● **Description of the task**:
Please transcribe all of the records precisely.
(Given records begins)
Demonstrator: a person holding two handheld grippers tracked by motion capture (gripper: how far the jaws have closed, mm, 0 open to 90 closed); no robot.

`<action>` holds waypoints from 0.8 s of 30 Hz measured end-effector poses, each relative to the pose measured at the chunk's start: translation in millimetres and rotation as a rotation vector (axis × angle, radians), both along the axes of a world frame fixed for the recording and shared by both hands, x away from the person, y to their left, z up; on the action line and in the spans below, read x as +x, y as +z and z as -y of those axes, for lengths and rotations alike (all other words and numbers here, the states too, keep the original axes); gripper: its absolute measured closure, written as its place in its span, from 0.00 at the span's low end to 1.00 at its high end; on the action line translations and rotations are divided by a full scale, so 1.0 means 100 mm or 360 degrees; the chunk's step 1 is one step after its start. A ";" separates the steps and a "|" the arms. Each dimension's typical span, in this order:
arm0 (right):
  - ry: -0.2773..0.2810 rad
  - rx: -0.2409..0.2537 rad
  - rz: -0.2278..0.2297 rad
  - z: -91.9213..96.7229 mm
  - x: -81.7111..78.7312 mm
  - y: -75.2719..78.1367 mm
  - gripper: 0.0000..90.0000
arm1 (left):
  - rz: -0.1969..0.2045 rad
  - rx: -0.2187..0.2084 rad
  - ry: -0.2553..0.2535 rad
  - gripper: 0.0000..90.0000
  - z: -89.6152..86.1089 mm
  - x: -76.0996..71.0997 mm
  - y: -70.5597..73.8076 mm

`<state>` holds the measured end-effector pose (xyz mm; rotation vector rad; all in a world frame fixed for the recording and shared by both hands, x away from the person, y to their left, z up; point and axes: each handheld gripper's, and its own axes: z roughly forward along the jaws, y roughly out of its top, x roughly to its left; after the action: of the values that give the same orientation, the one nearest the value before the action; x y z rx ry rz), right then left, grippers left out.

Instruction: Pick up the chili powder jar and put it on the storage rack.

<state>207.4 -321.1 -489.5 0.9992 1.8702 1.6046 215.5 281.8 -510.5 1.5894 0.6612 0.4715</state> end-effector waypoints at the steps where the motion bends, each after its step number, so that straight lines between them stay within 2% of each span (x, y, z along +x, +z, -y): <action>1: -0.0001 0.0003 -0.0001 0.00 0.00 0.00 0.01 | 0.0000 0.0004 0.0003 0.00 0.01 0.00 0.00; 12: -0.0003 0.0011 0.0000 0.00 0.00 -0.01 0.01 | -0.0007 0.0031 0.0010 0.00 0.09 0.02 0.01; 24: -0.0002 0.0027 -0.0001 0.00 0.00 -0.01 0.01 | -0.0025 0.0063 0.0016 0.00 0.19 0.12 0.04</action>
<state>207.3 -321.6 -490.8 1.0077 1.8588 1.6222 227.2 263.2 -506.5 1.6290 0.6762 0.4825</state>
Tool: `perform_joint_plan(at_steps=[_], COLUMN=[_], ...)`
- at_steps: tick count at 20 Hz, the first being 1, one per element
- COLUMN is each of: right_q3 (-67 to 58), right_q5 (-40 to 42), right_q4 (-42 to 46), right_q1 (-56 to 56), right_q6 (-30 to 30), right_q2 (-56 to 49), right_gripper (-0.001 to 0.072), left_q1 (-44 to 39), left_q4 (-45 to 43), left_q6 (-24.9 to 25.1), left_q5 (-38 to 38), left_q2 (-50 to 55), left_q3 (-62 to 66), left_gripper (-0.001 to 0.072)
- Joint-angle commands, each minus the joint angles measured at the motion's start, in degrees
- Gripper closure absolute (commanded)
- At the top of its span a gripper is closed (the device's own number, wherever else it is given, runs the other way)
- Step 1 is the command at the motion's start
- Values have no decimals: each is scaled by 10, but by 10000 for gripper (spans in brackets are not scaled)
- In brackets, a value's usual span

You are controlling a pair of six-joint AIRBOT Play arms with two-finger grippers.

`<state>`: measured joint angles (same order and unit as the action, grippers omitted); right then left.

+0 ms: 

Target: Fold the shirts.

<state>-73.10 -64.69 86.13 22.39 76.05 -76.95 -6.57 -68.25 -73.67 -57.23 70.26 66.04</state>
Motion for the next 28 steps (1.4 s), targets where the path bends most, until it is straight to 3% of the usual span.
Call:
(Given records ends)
● **Exercise solution**:
Demonstrator: a person holding two handheld grippers tracked by motion capture (gripper: how far the jaws have closed, mm, 0 open to 90 closed); no robot.

`<action>` holds waypoints from 0.8 s of 30 Hz measured end-effector poses, each relative to the pose measured at the chunk's start: translation in millimetres and rotation as a rotation vector (axis × angle, radians), both along the axes of a world frame fixed for the recording and shared by both hands, x away from the person, y to their left, z up; on the action line and in the spans below, read x as +x, y as +z and z as -y of those axes, for lengths and rotations alike (all other words and numbers here, the states too, keep the original axes); gripper: its absolute measured closure, written as its place in its span, from 0.00 at the span's low end to 1.00 at its high end; on the action line translations and rotations are divided by a full scale, so 1.0 means 100 mm or 360 degrees; the chunk's step 1 is one step after its start. A ";" separates the steps and a "|" the arms. Each dimension's typical span, in this order:
arm0 (right):
  - ry: -0.2773..0.2810 rad
  - rx: -0.2409..0.2537 rad
  - rz: -0.2278..0.2297 rad
  - z: -91.9213..96.7229 mm
  - x: -81.7111..78.7312 mm
  - y: -75.2719..78.1367 mm
  - gripper: 0.0000..90.0000
arm1 (left):
  - rz: -0.1969..0.2045 rad
  - rx: -0.2187..0.2084 rad
  - ry: -0.2553..0.2535 rad
  - gripper: 0.0000..90.0000
  - z: -89.6152..86.1089 mm
  - x: -76.0996..71.0997 mm
  - y: -70.5597..73.8076 mm

`<state>` holds the measured end-effector pose (xyz mm; rotation vector rad; all in a world frame fixed for the recording and shared by both hands, x away from the person, y to their left, z up; point and axes: each handheld gripper's, and its own axes: z roughly forward along the jaws, y roughly out of its top, x roughly to its left; after the action: of the values that give the same orientation, the one nearest the value before the action; x y z rx ry rz), right then left, grippers left out.

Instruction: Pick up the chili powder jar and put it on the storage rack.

<state>207.4 -321.1 -489.5 0.9992 1.8702 1.6046 215.5 281.8 -510.5 1.5894 0.6612 0.4715</state> end-effector waypoints at the steps where the motion bends, each after its step number, so that straight lines between them stay within 2% of each span (x, y, z along +x, +z, -y): <action>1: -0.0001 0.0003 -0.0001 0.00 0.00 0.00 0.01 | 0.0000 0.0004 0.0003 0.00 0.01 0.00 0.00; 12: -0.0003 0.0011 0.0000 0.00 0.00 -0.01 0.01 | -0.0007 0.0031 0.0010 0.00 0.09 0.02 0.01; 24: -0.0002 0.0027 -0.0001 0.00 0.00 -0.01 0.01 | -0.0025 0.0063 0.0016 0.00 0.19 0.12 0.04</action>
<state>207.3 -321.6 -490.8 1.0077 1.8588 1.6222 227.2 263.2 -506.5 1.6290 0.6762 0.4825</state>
Tool: `perform_joint_plan(at_steps=[_], COLUMN=[_], ...)`
- at_steps: tick count at 20 Hz, the first being 1, one per element
- COLUMN is each of: right_q3 (-67 to 58), right_q5 (-40 to 42), right_q4 (-42 to 46), right_q1 (-56 to 56), right_q6 (-30 to 30), right_q2 (-56 to 49), right_gripper (-0.001 to 0.072), left_q1 (-44 to 39), left_q4 (-45 to 43), left_q6 (-24.9 to 25.1), left_q5 (-38 to 38), left_q2 (-50 to 55), left_q3 (-62 to 66), left_gripper (-0.001 to 0.072)
- Joint-angle commands, each minus the joint angles measured at the motion's start, in degrees
- Gripper closure absolute (commanded)
- At the top of its span a gripper is closed (the device's own number, wherever else it is given, runs the other way)
- Step 1 is the command at the motion's start
- Values have no decimals: each is scaled by 10, but by 10000 for gripper (spans in brackets are not scaled)
- In brackets, a value's usual span

You are controlling a pair of six-joint AIRBOT Play arms with two-finger grippers.

`<state>`: measured joint angles (same order and unit as the action, grippers omitted); right then left.

+0 ms: 

Target: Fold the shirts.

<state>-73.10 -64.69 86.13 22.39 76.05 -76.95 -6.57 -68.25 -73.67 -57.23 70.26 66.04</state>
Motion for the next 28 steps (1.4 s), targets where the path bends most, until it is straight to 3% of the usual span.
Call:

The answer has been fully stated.